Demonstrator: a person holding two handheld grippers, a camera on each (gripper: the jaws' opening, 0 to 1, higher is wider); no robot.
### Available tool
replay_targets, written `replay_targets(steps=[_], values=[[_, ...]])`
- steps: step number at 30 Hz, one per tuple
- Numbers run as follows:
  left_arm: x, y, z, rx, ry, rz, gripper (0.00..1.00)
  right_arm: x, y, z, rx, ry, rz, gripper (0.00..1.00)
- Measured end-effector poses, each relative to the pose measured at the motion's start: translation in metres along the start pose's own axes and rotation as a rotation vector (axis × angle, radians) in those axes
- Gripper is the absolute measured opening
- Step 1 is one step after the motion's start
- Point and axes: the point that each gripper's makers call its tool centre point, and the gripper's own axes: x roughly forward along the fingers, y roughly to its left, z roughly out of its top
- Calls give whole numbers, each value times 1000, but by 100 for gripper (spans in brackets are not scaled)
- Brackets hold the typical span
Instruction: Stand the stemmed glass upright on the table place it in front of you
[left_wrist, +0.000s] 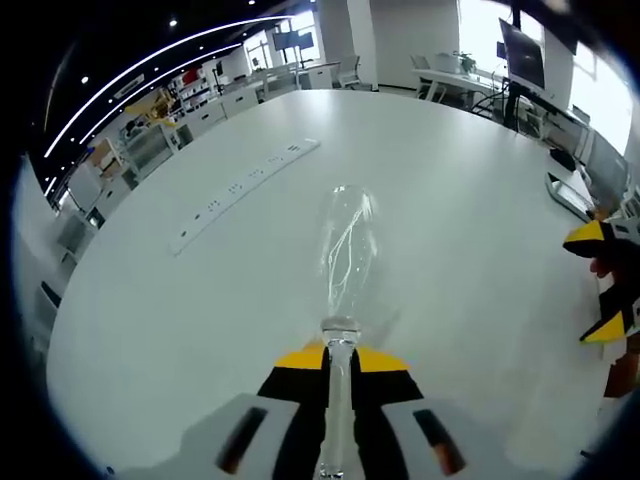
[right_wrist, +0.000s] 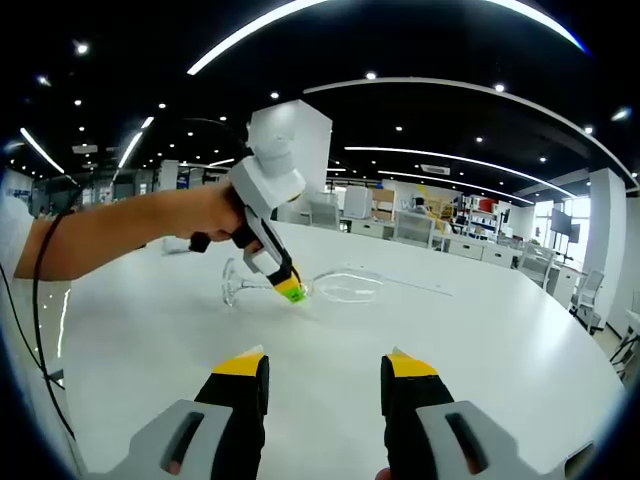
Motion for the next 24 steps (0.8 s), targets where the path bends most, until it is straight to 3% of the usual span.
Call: replay_targets(steps=[24], values=[[-6, 2, 0, -8, 17, 13, 7, 1, -1, 1, -1, 1, 0, 48]])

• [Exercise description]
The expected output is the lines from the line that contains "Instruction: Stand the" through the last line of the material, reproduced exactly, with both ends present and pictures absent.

• [Solution for this problem]
Instruction: Stand the stemmed glass upright on the table place it in front of you
[left_wrist, +0.000s] 
[right_wrist, +0.000s] 
Motion for the next 24 steps (0.8 s), targets where the path bends most, until it is straight to 3% of the usual span.
Call: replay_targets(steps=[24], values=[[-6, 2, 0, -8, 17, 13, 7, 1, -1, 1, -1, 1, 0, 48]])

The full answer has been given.